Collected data
★ ★ ★ ★

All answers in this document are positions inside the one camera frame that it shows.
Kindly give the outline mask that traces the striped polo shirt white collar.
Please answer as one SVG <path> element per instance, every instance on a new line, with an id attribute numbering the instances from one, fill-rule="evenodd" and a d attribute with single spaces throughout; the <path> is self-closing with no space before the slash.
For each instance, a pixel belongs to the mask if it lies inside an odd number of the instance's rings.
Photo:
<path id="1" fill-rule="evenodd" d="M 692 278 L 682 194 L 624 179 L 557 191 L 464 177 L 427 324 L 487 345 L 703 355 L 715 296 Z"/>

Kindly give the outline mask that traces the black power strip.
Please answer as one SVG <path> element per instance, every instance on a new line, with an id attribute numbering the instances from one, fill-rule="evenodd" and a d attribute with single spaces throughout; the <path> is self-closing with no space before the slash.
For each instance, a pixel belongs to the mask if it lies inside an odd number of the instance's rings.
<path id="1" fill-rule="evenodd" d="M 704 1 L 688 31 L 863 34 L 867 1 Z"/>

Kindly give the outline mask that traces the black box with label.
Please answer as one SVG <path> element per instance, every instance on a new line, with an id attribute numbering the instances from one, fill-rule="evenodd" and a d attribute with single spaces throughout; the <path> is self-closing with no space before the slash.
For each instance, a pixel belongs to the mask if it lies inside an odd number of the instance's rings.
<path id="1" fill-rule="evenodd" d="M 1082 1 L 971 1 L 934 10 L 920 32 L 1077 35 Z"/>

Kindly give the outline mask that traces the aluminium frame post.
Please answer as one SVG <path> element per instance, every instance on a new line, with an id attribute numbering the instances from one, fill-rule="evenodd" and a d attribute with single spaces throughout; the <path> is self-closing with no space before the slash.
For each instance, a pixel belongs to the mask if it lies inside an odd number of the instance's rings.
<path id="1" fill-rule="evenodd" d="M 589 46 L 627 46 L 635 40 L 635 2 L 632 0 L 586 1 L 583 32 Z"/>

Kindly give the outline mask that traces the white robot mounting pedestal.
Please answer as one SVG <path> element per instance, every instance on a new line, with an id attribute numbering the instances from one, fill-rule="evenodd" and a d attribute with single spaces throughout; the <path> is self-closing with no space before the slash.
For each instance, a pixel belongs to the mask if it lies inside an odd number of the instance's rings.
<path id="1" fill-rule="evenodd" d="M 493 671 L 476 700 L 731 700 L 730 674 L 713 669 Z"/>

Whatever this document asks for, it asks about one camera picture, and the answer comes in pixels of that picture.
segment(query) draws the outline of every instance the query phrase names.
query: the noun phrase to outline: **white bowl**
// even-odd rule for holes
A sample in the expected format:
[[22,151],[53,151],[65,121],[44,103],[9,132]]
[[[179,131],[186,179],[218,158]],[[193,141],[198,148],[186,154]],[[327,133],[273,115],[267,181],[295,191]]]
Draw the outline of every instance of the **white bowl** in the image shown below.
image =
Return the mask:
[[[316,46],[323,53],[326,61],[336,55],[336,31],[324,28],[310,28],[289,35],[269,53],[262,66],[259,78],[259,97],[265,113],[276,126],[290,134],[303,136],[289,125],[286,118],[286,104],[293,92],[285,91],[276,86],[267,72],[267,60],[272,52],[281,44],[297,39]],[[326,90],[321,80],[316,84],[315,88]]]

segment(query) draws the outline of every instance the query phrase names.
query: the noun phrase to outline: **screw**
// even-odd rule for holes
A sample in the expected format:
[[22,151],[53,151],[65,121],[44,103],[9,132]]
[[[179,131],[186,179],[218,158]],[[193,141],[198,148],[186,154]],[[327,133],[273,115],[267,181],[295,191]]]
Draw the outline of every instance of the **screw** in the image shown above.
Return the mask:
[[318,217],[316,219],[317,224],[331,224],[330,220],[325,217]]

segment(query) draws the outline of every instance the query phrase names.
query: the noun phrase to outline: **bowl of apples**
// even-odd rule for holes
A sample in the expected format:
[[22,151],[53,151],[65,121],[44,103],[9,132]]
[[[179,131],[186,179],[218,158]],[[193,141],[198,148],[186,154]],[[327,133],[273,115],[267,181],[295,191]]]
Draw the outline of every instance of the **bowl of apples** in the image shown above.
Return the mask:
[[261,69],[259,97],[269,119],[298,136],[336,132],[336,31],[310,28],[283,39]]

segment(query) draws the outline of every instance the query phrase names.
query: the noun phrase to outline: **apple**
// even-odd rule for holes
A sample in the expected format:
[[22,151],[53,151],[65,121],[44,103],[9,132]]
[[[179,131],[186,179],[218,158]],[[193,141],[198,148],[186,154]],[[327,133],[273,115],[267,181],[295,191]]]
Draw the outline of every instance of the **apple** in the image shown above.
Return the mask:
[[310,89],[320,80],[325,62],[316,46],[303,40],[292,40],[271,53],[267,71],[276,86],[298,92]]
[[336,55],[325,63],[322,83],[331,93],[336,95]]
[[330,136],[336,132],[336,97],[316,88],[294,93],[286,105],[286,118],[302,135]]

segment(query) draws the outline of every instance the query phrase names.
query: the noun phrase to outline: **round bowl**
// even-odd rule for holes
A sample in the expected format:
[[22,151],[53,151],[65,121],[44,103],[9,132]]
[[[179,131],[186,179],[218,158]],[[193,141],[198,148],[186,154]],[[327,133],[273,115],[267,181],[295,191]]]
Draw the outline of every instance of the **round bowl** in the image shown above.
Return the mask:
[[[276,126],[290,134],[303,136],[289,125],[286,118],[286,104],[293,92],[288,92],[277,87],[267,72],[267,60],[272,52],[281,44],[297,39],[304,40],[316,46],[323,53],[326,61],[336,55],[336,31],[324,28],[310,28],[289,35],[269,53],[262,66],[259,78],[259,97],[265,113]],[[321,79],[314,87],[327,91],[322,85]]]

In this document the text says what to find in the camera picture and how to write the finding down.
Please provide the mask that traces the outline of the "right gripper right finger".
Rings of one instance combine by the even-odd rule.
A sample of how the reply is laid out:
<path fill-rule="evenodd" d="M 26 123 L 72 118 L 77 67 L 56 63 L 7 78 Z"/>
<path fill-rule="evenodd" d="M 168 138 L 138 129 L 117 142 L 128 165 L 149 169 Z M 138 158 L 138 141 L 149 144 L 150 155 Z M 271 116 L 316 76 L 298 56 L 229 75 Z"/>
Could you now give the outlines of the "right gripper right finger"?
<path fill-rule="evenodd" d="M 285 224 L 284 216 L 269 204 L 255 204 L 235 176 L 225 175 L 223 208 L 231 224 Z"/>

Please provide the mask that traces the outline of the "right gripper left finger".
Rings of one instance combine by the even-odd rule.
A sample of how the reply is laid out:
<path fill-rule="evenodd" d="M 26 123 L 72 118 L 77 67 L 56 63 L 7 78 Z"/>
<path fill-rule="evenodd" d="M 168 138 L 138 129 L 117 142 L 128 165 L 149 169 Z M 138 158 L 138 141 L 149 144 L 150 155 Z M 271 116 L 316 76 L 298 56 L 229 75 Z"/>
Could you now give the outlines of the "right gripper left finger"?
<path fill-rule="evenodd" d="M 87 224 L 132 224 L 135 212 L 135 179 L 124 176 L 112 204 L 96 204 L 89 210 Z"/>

★ ★ ★ ★

### GOAL OF THE EXERCISE
Scan the lines above, and whenever one holds the string "provide", copy it.

### ANSWER SECTION
Please provide the mask that traces the outline of the "right gripper right finger".
Please provide the mask that traces the outline of the "right gripper left finger".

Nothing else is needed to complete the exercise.